### Instructions for the task:
Print the lines below exactly as written, with none missing.

*** Dataset ***

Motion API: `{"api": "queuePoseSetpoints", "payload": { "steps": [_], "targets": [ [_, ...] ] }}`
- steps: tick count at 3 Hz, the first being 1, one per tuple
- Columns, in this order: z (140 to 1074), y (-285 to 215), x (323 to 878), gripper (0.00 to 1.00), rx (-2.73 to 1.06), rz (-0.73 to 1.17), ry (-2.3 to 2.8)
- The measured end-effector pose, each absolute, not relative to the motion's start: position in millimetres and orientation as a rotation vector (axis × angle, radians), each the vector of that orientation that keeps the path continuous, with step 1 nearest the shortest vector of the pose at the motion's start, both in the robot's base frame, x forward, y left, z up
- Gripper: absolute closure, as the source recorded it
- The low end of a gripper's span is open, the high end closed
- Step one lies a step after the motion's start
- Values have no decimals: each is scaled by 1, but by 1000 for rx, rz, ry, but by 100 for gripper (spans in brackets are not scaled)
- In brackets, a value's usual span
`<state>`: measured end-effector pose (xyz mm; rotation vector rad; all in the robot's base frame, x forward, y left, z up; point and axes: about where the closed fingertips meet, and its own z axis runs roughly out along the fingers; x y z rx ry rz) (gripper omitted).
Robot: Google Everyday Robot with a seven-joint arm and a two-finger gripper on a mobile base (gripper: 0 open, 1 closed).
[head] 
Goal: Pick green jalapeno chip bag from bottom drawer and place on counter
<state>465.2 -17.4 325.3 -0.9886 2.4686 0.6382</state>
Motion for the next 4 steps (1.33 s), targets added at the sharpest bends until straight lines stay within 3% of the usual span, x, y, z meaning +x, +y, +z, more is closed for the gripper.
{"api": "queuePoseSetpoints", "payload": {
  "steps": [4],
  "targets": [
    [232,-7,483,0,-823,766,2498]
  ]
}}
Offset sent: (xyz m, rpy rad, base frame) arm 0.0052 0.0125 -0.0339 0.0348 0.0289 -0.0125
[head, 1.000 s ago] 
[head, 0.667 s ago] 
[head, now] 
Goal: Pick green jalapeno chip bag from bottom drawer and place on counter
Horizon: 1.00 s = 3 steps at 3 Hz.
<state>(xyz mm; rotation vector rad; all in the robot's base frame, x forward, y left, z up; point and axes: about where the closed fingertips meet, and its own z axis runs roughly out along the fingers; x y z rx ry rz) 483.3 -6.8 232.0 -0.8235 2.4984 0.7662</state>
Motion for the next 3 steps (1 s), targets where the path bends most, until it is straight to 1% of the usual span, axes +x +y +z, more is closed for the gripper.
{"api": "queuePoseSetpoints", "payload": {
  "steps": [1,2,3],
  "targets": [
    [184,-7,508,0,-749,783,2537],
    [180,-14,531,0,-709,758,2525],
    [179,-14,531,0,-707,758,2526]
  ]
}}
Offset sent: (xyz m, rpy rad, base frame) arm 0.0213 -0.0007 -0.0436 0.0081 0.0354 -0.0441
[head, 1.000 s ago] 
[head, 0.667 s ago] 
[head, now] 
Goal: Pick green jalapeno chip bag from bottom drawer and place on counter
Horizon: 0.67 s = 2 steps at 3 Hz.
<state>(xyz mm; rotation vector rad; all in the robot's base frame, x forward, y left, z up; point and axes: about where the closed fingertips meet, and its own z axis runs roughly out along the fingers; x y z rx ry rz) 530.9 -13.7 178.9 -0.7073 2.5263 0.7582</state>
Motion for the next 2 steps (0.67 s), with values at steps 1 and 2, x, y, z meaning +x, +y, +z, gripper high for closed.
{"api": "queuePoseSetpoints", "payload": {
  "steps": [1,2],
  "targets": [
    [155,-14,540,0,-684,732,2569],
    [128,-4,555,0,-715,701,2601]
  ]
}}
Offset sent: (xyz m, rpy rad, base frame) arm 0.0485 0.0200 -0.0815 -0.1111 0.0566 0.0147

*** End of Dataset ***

### Completed task:
Motion API: `{"api": "queuePoseSetpoints", "payload": { "steps": [_], "targets": [ [_, ...] ] }}`
- steps: tick count at 3 Hz, the first being 1, one per tuple
- Columns, in this order: z (140 to 1074), y (-285 to 215), x (323 to 878), gripper (0.00 to 1.00), rx (-2.73 to 1.06), rz (-0.73 to 1.17), ry (-2.3 to 2.8)
- The measured end-effector pose, each absolute, not relative to the motion's start: position in millimetres and orientation as a rotation vector (axis × angle, radians), each the vector of that orientation that keeps the path continuous, with step 1 nearest the shortest vector of the pose at the motion's start, both in the robot's base frame, x forward, y left, z up
- Gripper: absolute closure, as the source recorded it
- The low end of a gripper's span is open, the high end closed
- Step one lies a step after the motion's start
- Values have no decimals: each is scaled by 1, but by 1000 for rx, rz, ry, but by 100 for gripper (spans in brackets are not scaled)
- In brackets, a value's usual span
`<state>`: measured end-effector pose (xyz mm; rotation vector rad; all in the robot's base frame, x forward, y left, z up; point and axes: about where the closed fingertips meet, and its own z axis runs roughly out along the fingers; x y z rx ry rz) (gripper omitted).
Robot: Google Everyday Robot with a seven-joint arm and a two-finger gripper on a mobile base (gripper: 0 open, 1 closed).
[head] 
Goal: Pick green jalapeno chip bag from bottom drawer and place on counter
<state>465.2 -17.4 325.3 -0.9886 2.4686 0.6382</state>
Motion for the next 4 steps (1.33 s), targets added at the sharpest bends until straight lines stay within 3% of the usual span, x, y, z meaning +x, +y, +z, more is closed for the gripper.
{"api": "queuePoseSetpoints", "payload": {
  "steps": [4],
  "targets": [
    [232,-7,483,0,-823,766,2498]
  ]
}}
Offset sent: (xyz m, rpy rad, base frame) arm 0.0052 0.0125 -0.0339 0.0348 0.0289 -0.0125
[head, 1.000 s ago] 
[head, 0.667 s ago] 
[head, now] 
Goal: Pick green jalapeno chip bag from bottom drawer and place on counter
Horizon: 1.00 s = 3 steps at 3 Hz.
<state>(xyz mm; rotation vector rad; all in the robot's base frame, x forward, y left, z up; point and axes: about where the closed fingertips meet, and its own z axis runs roughly out along the fingers; x y z rx ry rz) 483.3 -6.8 232.0 -0.8235 2.4984 0.7662</state>
Motion for the next 3 steps (1 s), targets where the path bends most, until it is straight to 1% of the usual span, axes +x +y +z, more is closed for the gripper.
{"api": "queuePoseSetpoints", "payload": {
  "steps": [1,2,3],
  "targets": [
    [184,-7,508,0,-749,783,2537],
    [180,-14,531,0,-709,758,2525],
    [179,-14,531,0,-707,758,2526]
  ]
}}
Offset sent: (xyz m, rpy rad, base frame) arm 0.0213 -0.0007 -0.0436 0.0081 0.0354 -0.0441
[head, 1.000 s ago] 
[head, 0.667 s ago] 
[head, now] 
Goal: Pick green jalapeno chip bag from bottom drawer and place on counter
Horizon: 0.67 s = 2 steps at 3 Hz.
<state>(xyz mm; rotation vector rad; all in the robot's base frame, x forward, y left, z up; point and axes: about where the closed fingertips meet, and its own z axis runs roughly out along the fingers; x y z rx ry rz) 530.9 -13.7 178.9 -0.7073 2.5263 0.7582</state>
Motion for the next 2 steps (0.67 s), with values at steps 1 and 2, x, y, z meaning +x, +y, +z, gripper high for closed.
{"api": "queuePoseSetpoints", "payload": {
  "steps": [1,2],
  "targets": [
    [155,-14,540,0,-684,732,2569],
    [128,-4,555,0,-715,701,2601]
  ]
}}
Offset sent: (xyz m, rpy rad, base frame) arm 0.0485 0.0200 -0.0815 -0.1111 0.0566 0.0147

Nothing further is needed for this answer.